Через минуту он уже наседал на Милу:
— Позвони Фурцевой на домашний.
— Ты с дуба рухнул, Привольнов? С какой стати мне ей звонить? — возмутилась Мила. — Я не хочу.
— Просто спроси Сашу и всё. Мне только надо знать, добралась она до дома или нет. Потом можешь сбросить вызов. Чего ты упёрлась? Язык ведь не отсохнет.
— А сам что? У тебя тоже не отсохнет.
— Я не могу. Фурцева меня узнает по голосу.
— А почему ты думаешь, что она не добралась? — подошла к ним Женька.
— Потому что она узнала, что я замутил с ней из-за экзамена, и убежала.
— Я ничего ей не рассказывала! — заверила Мила.
— И я! — подхватила Женька.
— Да знаю я. Это Тоша.
— Как — Тоша? — воскликнули обе. — А, он сегодня пьяный по общаге шатался. И что с ним? Он жив?
— С ним потом. Давай сначала Фурцевой позвони.

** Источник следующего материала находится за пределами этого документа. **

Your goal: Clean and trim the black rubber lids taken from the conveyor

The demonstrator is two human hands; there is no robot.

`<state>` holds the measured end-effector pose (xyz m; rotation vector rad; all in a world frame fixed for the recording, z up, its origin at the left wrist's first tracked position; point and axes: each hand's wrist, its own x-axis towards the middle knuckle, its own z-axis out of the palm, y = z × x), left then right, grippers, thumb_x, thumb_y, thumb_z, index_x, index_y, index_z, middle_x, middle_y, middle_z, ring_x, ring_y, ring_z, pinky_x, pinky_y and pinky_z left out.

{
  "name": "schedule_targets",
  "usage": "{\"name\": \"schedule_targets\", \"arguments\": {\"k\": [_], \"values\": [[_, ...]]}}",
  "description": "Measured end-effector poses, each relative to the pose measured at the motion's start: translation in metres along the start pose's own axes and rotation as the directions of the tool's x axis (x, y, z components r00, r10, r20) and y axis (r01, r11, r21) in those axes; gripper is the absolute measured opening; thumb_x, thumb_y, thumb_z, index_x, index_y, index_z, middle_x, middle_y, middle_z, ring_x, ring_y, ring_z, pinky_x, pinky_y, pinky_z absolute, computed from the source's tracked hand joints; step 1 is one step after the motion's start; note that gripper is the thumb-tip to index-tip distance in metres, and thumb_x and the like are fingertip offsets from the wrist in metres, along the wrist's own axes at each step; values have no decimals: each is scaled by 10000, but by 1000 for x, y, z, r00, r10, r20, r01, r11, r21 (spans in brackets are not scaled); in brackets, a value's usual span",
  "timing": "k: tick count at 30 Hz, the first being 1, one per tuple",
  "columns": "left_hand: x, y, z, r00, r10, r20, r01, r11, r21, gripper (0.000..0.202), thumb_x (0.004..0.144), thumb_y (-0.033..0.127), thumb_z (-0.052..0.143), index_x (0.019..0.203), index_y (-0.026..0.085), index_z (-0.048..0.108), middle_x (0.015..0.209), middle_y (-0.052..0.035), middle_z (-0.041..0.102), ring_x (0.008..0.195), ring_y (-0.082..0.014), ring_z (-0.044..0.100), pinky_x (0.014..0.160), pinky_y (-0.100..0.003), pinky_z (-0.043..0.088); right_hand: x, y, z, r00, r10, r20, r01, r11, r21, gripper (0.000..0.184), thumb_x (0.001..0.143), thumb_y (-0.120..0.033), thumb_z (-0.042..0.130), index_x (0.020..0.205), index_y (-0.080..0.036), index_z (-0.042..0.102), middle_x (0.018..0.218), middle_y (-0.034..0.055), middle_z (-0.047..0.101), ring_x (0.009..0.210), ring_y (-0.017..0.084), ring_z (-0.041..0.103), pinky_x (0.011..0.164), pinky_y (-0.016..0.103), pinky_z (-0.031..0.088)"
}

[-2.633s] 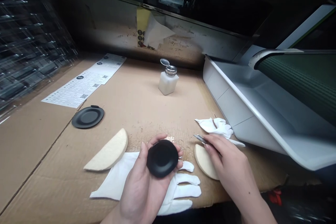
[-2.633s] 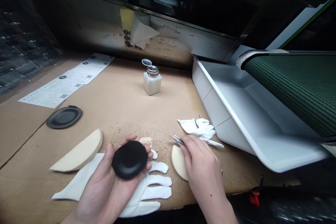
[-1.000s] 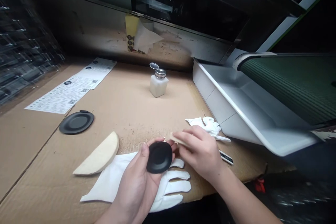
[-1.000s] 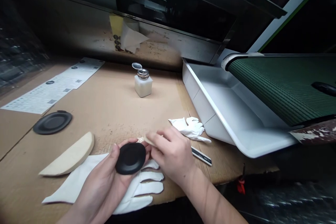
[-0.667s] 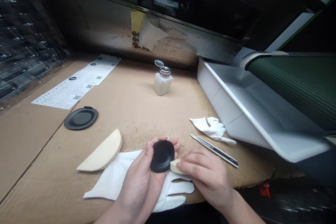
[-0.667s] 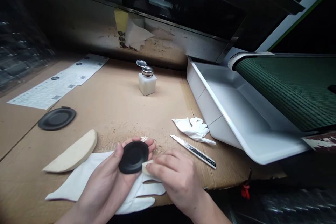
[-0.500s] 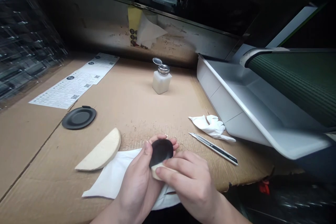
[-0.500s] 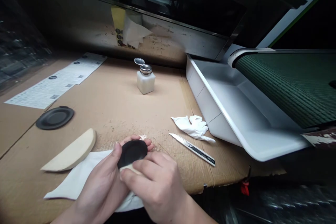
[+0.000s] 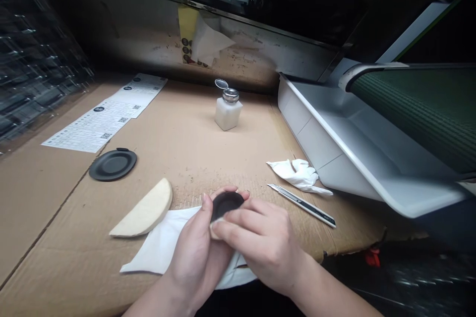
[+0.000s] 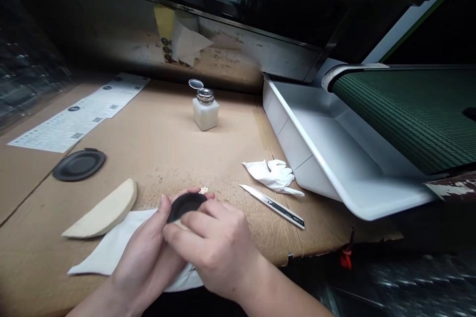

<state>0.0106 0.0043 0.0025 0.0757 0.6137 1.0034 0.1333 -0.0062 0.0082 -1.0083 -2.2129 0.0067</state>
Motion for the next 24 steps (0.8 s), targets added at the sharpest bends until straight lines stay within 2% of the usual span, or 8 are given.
{"name": "schedule_targets", "arguments": {"k": [4, 6, 10, 13, 16, 20, 22, 24], "values": [[1, 1, 2, 998, 50, 27, -50, 999, 1, 416, 910, 388, 338, 930, 114, 651, 981, -108, 658, 1069, -230, 549, 999, -353, 366, 15, 2, 9, 983, 135, -123, -141, 989, -45, 190, 844, -126, 524, 992, -178, 631, 828, 14, 670, 684, 124, 516, 615, 265, 425], [0, 1, 1, 999, 43, 17, -43, 999, 12, 412, 908, 392, 343, 927, 122, 653, 993, -108, 659, 1081, -234, 543, 1004, -365, 362, 14, 0, 9, 978, 174, -118, -177, 984, -22, 191, 854, -126, 506, 993, -171, 630, 838, 21, 668, 702, 123, 526, 633, 262, 432], [-1, 0, -1, 1000, 16, 18, -17, 999, 29, 394, 884, 431, 385, 945, 135, 638, 1014, -123, 658, 1069, -253, 559, 986, -377, 385, -3, -6, -3, 995, 69, 70, -71, 997, 28, 199, 871, -157, 486, 1008, -198, 624, 791, 14, 652, 732, 130, 530, 659, 270, 435], [1, -1, -1, 999, 32, 19, -33, 998, 57, 379, 874, 430, 413, 974, 131, 623, 1023, -134, 655, 1080, -270, 554, 977, -385, 396, -16, 2, -20, 984, 21, 175, -14, 999, -43, 179, 857, -146, 512, 978, -197, 633, 784, 17, 650, 693, 129, 513, 615, 268, 417], [2, -2, 0, 997, 78, 7, -79, 994, 78, 364, 884, 407, 403, 957, 125, 622, 1024, -142, 658, 1112, -277, 534, 988, -403, 382, -22, 18, -38, 991, 69, 116, -53, 989, -135, 187, 848, -112, 524, 968, -200, 637, 801, 23, 657, 710, 134, 523, 622, 267, 419], [2, -2, -1, 996, 86, 9, -86, 992, 97, 348, 895, 388, 390, 944, 131, 618, 1039, -145, 656, 1127, -266, 522, 984, -402, 378, -16, 24, -44, 990, 136, -31, -137, 988, -65, 234, 829, -68, 531, 1017, -180, 614, 844, 36, 660, 727, 133, 532, 639, 265, 431], [2, -2, -1, 995, 87, 38, -91, 991, 101, 365, 894, 409, 379, 960, 136, 613, 1047, -137, 652, 1124, -267, 520, 969, -396, 389, -11, 19, -40, 990, 143, -20, -143, 989, -42, 215, 842, -100, 521, 1028, -162, 611, 827, 45, 655, 712, 135, 533, 631, 266, 431], [1, -2, -1, 994, 81, 68, -88, 990, 107, 381, 893, 430, 369, 968, 143, 609, 1053, -125, 647, 1112, -271, 524, 947, -392, 404, -6, 13, -36, 988, 142, 58, -140, 990, -34, 188, 866, -150, 493, 1005, -161, 619, 815, 45, 650, 707, 137, 538, 625, 268, 428]]}}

— Ну, хорошо, диктуй номер.
— Если спросит, скажи, что ты её одногруппница.
Сашина мать на звонок ответила, но высказала недовольство за поздний звонок: смотреть сколько времени прежде, чем звонить, не учили? Мила пролепетала извинения и попросила позвать Сашу. И почти сразу нажала отбой.
— Дома твоя Саша, — сообщила она, возвращая Глебу сотовый, — только спит уже.
Ну хотя бы она в безопасности, выдохнул он.
— А Тохи нет, — протирая глаза, пробубнил Кирилл, когда на следующее утро Глеб наведался в их комнату. Он и вчера ночью пытался, но то ли Тошин спал беспробудным пьяным сном и стука его не слышал, то ли нарочно затаился и не открывал.